## Task to complete:
Each entry should be transcribed exactly as written, and any picture left out.

>>>

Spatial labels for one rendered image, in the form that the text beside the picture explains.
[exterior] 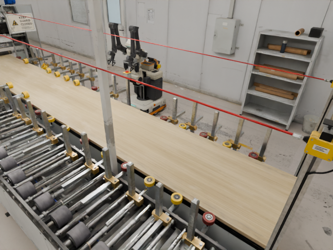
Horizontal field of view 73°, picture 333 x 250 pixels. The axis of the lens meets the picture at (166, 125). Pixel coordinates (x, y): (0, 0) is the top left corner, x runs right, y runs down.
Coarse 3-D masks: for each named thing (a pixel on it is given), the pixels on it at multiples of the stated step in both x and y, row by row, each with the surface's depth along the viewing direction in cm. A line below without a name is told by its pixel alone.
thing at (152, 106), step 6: (132, 96) 441; (162, 96) 446; (126, 102) 424; (132, 102) 419; (138, 102) 420; (144, 102) 420; (150, 102) 421; (156, 102) 426; (162, 102) 439; (138, 108) 410; (144, 108) 404; (150, 108) 414; (156, 108) 430; (162, 108) 446; (150, 114) 420
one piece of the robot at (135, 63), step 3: (126, 60) 383; (135, 60) 373; (123, 63) 383; (132, 63) 368; (135, 63) 369; (138, 63) 375; (135, 66) 372; (138, 66) 377; (135, 69) 374; (138, 69) 380
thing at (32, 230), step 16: (0, 112) 285; (0, 128) 274; (16, 144) 230; (0, 176) 175; (64, 176) 195; (96, 176) 196; (0, 192) 207; (16, 192) 163; (64, 192) 194; (16, 208) 184; (80, 208) 173; (96, 208) 181; (32, 224) 165; (64, 224) 156; (96, 224) 159; (176, 224) 151; (32, 240) 203; (48, 240) 147; (64, 240) 147; (160, 240) 149; (208, 240) 137
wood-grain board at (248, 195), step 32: (0, 64) 386; (32, 64) 391; (32, 96) 284; (64, 96) 287; (96, 96) 290; (96, 128) 226; (128, 128) 228; (160, 128) 230; (128, 160) 187; (160, 160) 188; (192, 160) 190; (224, 160) 191; (256, 160) 192; (192, 192) 160; (224, 192) 161; (256, 192) 162; (288, 192) 163; (256, 224) 140
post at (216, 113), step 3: (216, 111) 220; (216, 114) 220; (216, 117) 221; (216, 120) 223; (213, 123) 226; (216, 123) 224; (213, 126) 228; (216, 126) 228; (213, 129) 229; (216, 129) 231; (213, 132) 231; (213, 135) 232

<<<

## Answer for the task:
Spatial labels for one rendered image, in the form that the text beside the picture explains.
[exterior] 
Horizontal field of view 73°, picture 333 x 250 pixels. The axis of the lens meets the picture at (166, 125). Pixel coordinates (x, y): (0, 0) is the top left corner, x runs right, y runs down.
Coarse 3-D masks: for each named thing (a pixel on it is given), the pixels on it at multiples of the stated step in both x and y, row by row, each with the surface's depth along the viewing direction in cm. A line below without a name is told by its pixel alone.
thing at (152, 106), step 6: (132, 96) 441; (162, 96) 446; (126, 102) 424; (132, 102) 419; (138, 102) 420; (144, 102) 420; (150, 102) 421; (156, 102) 426; (162, 102) 439; (138, 108) 410; (144, 108) 404; (150, 108) 414; (156, 108) 430; (162, 108) 446; (150, 114) 420
one piece of the robot at (135, 63), step 3: (126, 60) 383; (135, 60) 373; (123, 63) 383; (132, 63) 368; (135, 63) 369; (138, 63) 375; (135, 66) 372; (138, 66) 377; (135, 69) 374; (138, 69) 380
thing at (32, 230), step 16: (0, 112) 285; (0, 128) 274; (16, 144) 230; (0, 176) 175; (64, 176) 195; (96, 176) 196; (0, 192) 207; (16, 192) 163; (64, 192) 194; (16, 208) 184; (80, 208) 173; (96, 208) 181; (32, 224) 165; (64, 224) 156; (96, 224) 159; (176, 224) 151; (32, 240) 203; (48, 240) 147; (64, 240) 147; (160, 240) 149; (208, 240) 137
wood-grain board at (248, 195), step 32: (0, 64) 386; (32, 64) 391; (32, 96) 284; (64, 96) 287; (96, 96) 290; (96, 128) 226; (128, 128) 228; (160, 128) 230; (128, 160) 187; (160, 160) 188; (192, 160) 190; (224, 160) 191; (256, 160) 192; (192, 192) 160; (224, 192) 161; (256, 192) 162; (288, 192) 163; (256, 224) 140
post at (216, 113), step 3: (216, 111) 220; (216, 114) 220; (216, 117) 221; (216, 120) 223; (213, 123) 226; (216, 123) 224; (213, 126) 228; (216, 126) 228; (213, 129) 229; (216, 129) 231; (213, 132) 231; (213, 135) 232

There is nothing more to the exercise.